* _Dataset entries_
++++++

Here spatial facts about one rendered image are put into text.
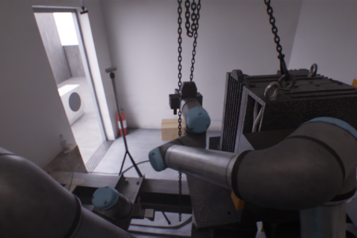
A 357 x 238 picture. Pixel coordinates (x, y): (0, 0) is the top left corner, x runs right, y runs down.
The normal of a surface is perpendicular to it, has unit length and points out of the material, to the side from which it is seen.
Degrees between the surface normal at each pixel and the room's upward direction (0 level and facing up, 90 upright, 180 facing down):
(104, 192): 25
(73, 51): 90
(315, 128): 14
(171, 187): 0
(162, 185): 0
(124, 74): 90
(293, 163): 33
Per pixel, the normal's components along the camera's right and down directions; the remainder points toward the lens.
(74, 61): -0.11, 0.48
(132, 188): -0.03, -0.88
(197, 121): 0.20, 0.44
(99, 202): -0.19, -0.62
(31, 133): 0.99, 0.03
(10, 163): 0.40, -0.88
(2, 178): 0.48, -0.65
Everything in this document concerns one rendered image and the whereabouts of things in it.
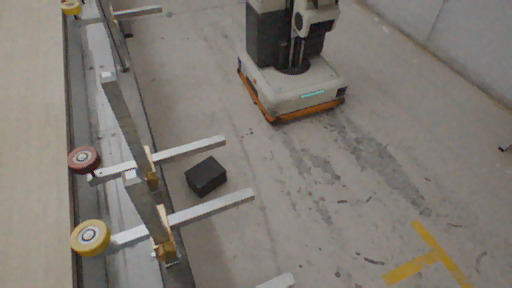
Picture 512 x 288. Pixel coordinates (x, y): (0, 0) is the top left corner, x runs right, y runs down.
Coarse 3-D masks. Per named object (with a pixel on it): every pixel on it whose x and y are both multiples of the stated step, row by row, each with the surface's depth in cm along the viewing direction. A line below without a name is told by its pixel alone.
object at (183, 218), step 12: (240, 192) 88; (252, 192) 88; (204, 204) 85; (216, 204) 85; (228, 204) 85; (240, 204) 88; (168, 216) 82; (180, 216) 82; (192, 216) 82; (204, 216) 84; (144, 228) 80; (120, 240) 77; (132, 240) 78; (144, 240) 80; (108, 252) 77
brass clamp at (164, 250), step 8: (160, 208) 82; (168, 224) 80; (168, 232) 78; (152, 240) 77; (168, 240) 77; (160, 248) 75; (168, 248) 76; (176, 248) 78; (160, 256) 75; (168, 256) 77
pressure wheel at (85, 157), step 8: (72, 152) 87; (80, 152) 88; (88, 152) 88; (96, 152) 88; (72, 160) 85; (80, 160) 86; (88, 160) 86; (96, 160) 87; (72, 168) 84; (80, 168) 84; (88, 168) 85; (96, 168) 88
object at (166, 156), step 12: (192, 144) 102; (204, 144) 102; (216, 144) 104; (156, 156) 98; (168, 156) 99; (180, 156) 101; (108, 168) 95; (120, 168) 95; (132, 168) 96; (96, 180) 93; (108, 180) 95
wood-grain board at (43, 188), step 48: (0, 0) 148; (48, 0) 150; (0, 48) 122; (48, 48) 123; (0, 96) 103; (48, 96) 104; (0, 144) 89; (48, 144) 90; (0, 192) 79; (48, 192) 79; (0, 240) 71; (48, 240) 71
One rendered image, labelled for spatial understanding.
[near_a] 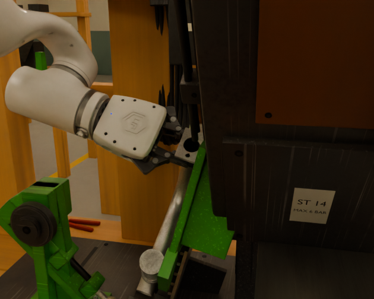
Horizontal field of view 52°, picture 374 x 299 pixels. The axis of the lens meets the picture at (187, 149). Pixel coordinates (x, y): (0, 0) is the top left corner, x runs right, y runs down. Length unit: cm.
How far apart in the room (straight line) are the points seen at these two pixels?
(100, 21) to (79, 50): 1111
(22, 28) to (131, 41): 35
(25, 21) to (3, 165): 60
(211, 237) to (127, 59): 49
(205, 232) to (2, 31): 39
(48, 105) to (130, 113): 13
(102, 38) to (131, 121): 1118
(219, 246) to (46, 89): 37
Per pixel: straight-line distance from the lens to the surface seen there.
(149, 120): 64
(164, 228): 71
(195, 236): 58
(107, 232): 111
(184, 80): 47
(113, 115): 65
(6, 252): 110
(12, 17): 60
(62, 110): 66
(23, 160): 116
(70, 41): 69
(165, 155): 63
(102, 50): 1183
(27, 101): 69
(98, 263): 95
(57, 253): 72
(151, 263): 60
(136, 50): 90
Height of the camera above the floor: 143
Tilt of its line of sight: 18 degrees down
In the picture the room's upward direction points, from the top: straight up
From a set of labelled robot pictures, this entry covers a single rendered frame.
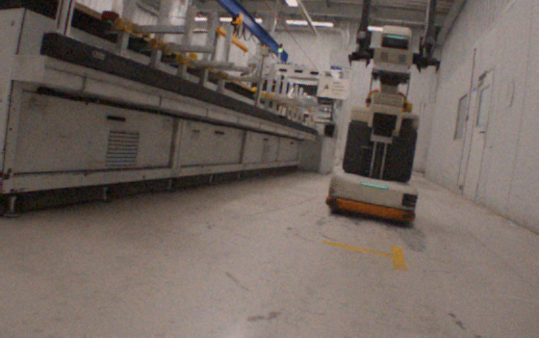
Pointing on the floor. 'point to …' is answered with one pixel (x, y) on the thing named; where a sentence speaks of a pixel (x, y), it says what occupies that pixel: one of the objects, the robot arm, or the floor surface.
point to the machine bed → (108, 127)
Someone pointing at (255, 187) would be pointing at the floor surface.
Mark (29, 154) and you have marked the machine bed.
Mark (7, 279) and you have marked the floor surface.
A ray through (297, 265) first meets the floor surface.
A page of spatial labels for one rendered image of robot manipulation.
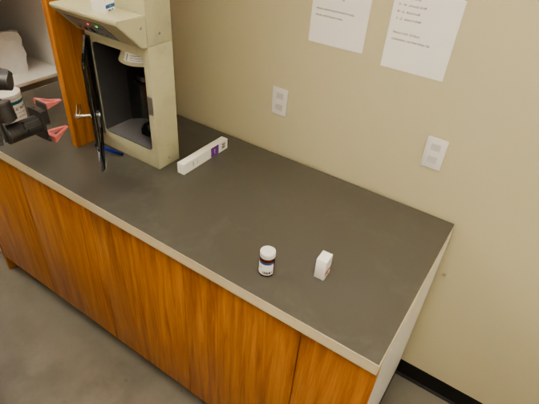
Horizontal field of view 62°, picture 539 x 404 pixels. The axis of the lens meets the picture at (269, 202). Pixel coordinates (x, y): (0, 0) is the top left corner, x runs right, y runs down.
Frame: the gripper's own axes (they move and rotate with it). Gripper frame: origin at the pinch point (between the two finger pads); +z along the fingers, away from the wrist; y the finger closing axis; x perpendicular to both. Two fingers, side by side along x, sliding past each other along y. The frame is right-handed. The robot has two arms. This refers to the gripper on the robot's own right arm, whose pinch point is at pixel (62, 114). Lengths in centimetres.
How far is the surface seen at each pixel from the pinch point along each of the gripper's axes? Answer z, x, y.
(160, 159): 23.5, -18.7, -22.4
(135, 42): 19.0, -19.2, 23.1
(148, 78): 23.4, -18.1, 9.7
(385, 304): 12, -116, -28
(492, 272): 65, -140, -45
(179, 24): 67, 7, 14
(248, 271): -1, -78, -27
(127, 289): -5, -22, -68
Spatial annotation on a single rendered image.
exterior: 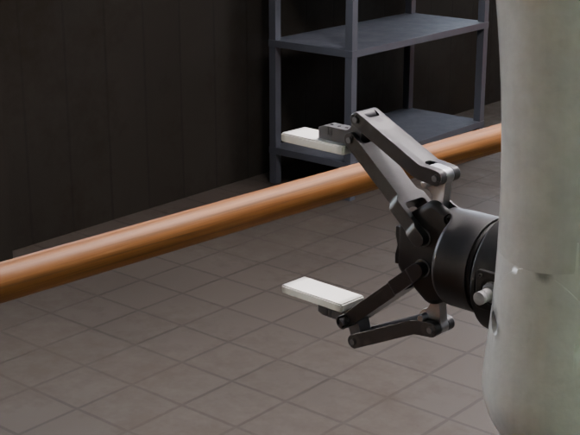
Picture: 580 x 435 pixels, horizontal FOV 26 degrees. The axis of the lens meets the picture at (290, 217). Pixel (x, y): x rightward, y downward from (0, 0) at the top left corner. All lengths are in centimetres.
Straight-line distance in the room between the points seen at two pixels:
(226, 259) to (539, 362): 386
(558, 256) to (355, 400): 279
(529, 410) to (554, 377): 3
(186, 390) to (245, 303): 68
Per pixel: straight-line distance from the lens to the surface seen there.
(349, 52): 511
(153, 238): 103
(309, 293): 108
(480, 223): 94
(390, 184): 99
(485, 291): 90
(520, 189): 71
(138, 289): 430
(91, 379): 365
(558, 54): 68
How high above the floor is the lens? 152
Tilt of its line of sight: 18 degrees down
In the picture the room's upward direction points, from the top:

++++++

Your answer must be everything above from the line with "(132, 188): -0.03, -0.88" down to the line with "pressure wheel at", word for word, and no pictures.

(132, 188): -0.03, -0.88
(197, 121): 0.20, 0.44
(99, 202): -0.19, -0.62
(31, 133): 0.99, 0.03
(10, 163): 0.40, -0.88
(2, 178): 0.48, -0.65
Everything in this document concerns one rendered image and the whereabouts of things in it.
Picture 512 x 288. Pixel coordinates (x, y): (0, 0) is the top left corner, x runs right, y runs down.
Coarse 3-D masks. Per named object (with a pixel on it): every pixel on it whose x and y are both multiples of the stated step, row by row, each with the surface's depth in cm along the viewing direction. A line below without a name is told by its pixel alone.
object at (183, 218), step 12: (240, 192) 88; (252, 192) 88; (204, 204) 85; (216, 204) 85; (228, 204) 85; (240, 204) 88; (168, 216) 82; (180, 216) 82; (192, 216) 82; (204, 216) 84; (144, 228) 80; (120, 240) 77; (132, 240) 78; (144, 240) 80; (108, 252) 77
brass clamp at (164, 250), step 8: (160, 208) 82; (168, 224) 80; (168, 232) 78; (152, 240) 77; (168, 240) 77; (160, 248) 75; (168, 248) 76; (176, 248) 78; (160, 256) 75; (168, 256) 77
pressure wheel at (85, 157), step 8: (72, 152) 87; (80, 152) 88; (88, 152) 88; (96, 152) 88; (72, 160) 85; (80, 160) 86; (88, 160) 86; (96, 160) 87; (72, 168) 84; (80, 168) 84; (88, 168) 85; (96, 168) 88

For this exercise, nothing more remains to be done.